A report produced by the Health Foundation think tank has found critical shortages of medical staff throughout the NHS, which is leading to increased numbers of less qualified professionals taking on more responsibilities in patient care.
This claims comes in the fourth annual NHS workforce trends report published by the Health Foundation, which covers changes in the size and composition of the NHS workforce in England. This year, they report that there has been an increase in the number of full-time equivalent support staff for doctors, nurses and midwives, and that the ratio of support staff members to full-time equivalent nurses has increased by 10% in the last decade. This is likely to be the result of increasing staffing pressures within the NHS. In particular, social care nursing jobs have fallen by 20% since 2012.
The report does note that changes to the composition of the workforce are implemented well ‘in many cases’, but comments that there is ‘cause for concern’ when these changes are unplanned as a result of financial or recruitment pressures.
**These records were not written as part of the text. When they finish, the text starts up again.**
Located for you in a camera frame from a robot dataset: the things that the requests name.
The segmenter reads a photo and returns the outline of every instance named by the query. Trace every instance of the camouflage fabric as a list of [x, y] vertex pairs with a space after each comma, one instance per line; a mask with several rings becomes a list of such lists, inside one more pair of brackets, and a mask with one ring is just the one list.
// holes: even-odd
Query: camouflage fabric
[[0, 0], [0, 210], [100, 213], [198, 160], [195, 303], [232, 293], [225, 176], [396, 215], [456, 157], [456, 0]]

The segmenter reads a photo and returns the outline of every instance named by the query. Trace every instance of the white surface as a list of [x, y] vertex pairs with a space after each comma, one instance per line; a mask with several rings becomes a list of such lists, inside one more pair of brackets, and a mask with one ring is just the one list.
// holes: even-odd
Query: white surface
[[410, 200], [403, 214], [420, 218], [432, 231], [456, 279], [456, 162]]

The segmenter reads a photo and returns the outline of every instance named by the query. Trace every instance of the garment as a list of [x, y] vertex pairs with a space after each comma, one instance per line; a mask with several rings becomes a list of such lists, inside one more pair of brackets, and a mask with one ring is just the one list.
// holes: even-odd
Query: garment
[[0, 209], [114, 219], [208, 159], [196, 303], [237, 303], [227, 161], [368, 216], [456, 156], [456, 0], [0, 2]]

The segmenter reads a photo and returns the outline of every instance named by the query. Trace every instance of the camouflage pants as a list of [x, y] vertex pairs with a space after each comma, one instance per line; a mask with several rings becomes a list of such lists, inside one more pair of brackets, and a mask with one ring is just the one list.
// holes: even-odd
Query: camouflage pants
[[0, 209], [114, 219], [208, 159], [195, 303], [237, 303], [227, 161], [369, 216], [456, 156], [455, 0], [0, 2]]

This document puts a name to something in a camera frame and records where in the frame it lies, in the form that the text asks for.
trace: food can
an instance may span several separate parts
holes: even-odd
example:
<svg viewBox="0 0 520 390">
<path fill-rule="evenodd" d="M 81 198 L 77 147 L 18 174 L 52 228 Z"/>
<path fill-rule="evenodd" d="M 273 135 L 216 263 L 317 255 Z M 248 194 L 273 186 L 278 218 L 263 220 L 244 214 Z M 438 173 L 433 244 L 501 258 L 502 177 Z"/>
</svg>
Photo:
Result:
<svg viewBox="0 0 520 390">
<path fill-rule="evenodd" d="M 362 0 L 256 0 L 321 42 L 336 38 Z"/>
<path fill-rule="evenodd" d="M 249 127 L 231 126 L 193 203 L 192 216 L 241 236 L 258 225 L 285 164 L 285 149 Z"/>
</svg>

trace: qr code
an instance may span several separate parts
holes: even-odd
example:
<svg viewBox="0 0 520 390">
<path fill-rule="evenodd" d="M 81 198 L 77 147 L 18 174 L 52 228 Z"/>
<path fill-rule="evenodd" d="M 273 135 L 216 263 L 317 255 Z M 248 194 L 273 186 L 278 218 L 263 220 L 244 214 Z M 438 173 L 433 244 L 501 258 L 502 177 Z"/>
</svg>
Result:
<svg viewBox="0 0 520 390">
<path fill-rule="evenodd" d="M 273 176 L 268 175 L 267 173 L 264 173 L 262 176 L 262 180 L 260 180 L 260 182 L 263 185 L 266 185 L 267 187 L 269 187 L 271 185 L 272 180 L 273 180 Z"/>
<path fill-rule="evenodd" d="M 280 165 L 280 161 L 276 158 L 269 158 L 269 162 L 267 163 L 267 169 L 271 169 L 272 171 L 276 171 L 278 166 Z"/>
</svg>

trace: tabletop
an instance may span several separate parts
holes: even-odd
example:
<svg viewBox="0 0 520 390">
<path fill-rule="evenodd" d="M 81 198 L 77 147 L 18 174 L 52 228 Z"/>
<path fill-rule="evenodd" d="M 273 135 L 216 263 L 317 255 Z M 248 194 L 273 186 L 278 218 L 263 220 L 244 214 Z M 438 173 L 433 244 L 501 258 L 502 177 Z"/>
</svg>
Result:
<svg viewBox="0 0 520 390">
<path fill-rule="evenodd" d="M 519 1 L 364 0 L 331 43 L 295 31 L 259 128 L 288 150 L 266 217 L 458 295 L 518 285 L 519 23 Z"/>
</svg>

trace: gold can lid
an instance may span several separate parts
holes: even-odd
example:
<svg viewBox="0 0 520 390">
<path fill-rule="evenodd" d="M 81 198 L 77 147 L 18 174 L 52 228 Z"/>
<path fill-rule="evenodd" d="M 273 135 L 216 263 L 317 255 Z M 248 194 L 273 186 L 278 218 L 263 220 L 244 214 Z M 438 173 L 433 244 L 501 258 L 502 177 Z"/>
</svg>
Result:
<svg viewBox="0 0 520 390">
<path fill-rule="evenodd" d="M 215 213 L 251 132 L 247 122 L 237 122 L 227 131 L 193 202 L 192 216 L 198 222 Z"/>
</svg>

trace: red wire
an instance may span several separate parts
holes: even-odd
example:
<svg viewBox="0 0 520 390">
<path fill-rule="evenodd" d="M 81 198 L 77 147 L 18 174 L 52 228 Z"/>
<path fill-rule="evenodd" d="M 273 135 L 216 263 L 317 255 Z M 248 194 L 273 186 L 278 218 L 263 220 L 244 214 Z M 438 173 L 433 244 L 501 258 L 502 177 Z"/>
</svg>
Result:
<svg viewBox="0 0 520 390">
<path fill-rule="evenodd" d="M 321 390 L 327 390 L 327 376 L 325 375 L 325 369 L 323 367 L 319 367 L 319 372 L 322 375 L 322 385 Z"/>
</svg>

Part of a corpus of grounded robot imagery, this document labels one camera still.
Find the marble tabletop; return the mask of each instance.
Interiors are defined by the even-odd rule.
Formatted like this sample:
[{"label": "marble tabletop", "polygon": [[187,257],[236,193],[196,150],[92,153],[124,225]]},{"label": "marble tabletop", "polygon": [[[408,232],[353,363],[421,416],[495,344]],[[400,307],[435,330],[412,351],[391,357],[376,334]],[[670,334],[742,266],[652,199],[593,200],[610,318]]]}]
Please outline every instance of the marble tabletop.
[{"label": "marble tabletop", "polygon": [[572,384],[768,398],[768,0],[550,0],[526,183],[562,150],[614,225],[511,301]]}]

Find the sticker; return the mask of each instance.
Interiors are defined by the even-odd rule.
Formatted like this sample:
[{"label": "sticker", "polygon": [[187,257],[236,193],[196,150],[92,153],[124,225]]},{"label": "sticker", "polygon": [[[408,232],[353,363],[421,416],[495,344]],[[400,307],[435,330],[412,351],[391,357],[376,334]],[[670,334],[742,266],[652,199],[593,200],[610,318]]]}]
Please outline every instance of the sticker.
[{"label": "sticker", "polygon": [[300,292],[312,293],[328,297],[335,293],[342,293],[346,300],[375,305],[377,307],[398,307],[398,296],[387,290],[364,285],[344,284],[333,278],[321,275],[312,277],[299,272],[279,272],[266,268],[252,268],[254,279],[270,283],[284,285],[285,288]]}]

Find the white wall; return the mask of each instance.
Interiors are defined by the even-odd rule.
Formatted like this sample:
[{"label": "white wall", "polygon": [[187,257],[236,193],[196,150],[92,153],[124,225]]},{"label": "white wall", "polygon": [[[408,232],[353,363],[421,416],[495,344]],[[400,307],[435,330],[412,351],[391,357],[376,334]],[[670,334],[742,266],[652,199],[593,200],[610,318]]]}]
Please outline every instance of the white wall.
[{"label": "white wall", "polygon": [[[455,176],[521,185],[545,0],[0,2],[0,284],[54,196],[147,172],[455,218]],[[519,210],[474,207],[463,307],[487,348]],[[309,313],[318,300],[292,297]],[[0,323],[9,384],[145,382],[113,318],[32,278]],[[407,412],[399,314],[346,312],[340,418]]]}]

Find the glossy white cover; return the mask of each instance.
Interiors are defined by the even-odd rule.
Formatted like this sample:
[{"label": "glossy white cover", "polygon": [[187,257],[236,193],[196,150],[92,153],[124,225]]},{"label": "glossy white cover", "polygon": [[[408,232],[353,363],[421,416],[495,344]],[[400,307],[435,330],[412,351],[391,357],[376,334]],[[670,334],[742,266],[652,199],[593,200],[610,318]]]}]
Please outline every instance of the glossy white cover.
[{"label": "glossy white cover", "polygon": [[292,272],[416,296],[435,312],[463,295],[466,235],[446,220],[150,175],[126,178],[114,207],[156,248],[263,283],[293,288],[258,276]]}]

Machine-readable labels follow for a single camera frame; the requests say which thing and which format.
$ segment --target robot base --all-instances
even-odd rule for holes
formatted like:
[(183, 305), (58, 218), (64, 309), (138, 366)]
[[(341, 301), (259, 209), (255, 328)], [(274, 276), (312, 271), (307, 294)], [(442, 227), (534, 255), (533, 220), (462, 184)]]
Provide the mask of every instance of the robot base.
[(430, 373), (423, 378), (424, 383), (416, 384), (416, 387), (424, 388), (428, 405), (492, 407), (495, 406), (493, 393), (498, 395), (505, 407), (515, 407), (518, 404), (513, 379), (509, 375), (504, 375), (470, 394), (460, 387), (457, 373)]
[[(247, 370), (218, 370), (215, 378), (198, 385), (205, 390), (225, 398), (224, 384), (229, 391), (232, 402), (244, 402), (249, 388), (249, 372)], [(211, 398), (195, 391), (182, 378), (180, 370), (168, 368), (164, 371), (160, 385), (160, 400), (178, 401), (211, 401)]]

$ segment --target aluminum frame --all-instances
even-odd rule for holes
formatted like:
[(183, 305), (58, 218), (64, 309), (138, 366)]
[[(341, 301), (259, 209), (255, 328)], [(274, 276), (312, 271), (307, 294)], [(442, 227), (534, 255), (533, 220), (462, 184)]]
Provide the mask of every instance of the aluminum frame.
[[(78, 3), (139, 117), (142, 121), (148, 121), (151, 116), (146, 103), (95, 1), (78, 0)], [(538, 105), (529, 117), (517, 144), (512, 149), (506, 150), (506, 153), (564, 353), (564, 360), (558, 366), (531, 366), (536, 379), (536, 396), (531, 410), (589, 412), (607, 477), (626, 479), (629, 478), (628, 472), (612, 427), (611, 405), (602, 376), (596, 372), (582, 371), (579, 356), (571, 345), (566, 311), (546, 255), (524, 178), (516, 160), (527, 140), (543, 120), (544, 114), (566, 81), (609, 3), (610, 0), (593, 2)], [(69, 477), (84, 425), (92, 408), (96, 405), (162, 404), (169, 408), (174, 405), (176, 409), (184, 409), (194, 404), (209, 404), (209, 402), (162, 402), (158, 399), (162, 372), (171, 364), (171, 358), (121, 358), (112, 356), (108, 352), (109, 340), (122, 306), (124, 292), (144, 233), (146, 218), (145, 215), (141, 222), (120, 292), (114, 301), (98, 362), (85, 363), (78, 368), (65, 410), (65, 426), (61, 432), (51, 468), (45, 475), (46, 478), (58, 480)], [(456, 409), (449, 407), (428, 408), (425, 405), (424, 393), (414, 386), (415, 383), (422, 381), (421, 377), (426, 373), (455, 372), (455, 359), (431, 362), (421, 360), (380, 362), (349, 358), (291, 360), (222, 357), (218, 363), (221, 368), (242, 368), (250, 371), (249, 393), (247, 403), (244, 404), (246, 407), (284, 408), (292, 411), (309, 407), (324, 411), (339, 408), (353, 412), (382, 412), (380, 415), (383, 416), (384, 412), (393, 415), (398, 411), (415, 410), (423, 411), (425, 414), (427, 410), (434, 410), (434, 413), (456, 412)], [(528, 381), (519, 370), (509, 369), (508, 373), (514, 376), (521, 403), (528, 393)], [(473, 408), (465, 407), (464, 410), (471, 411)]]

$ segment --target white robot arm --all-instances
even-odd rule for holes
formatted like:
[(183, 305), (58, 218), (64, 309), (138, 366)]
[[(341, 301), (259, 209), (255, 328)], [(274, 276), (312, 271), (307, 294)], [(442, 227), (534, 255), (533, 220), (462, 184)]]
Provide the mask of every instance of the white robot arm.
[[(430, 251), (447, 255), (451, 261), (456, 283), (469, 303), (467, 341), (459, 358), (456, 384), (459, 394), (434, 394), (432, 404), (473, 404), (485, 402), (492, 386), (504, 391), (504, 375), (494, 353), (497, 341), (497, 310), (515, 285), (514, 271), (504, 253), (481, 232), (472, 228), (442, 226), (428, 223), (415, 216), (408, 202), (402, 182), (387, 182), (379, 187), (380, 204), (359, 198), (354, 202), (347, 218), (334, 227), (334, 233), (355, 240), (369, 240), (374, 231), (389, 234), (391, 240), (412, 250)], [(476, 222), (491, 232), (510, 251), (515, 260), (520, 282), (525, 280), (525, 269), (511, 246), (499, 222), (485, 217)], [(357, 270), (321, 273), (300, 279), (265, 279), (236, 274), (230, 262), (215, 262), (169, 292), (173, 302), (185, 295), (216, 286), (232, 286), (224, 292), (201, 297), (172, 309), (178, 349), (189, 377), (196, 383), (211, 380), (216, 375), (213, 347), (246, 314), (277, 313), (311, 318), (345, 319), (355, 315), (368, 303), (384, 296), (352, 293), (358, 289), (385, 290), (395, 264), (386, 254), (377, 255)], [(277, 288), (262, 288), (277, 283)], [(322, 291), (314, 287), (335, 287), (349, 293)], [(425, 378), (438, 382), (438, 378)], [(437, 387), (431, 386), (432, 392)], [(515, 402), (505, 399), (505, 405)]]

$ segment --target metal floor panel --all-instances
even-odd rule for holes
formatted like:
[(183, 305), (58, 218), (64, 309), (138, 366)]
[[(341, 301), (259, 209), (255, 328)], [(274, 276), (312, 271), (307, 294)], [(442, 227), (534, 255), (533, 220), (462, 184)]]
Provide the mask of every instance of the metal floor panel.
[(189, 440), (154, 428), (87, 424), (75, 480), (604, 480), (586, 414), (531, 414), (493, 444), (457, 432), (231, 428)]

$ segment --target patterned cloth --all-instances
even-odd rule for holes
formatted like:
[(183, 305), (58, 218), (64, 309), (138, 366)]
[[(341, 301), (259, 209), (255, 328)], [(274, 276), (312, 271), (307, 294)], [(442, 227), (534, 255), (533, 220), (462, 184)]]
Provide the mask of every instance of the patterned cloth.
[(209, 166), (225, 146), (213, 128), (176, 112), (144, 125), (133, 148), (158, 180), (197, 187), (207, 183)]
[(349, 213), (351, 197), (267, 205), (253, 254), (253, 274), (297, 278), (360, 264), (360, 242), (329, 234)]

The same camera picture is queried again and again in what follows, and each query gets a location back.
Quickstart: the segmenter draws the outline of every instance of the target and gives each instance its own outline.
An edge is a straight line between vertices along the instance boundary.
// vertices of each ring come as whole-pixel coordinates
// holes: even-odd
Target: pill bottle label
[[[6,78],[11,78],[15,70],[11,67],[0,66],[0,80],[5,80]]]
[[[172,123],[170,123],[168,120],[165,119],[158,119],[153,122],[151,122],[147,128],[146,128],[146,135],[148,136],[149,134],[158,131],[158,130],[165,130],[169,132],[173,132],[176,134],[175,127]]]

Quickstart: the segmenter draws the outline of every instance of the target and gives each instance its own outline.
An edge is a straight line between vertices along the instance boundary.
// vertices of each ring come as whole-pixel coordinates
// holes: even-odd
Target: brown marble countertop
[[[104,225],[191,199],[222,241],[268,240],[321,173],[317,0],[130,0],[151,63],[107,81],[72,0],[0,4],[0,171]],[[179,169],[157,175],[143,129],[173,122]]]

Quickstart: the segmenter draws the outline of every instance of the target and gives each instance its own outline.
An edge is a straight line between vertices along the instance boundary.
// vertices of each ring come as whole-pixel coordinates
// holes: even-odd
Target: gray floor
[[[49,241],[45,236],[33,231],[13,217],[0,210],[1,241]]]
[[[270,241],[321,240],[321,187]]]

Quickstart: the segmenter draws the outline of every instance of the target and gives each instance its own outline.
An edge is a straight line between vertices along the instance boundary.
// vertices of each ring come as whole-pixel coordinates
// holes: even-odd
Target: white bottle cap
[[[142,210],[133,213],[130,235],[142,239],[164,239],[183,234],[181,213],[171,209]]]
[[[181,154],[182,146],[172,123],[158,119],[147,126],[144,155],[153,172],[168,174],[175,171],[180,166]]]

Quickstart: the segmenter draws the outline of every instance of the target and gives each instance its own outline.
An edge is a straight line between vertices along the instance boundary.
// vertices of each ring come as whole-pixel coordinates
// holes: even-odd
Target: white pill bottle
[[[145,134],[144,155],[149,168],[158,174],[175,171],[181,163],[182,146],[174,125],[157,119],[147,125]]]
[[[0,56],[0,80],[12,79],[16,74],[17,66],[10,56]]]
However, there are some improvements in nursing, according to the report. Advanced practice nurses now account for 22% of nurses working at GP practices, an increase from the 17% reported in 2015. And the NHS has committed £900m to fund increased staffing from other professions in general practice, such as pharmacists and physiotherapists. The report concludes that ‘this analysis further highlights the deeply embedded challenges of skills shortages in key areas of the NHS- nursing, GP services, and community and mental health services. The effect of these shortages is increasingly felt through problems with access and quality, and this is rippling out to other sectors – notably social care and the nursing home sector’.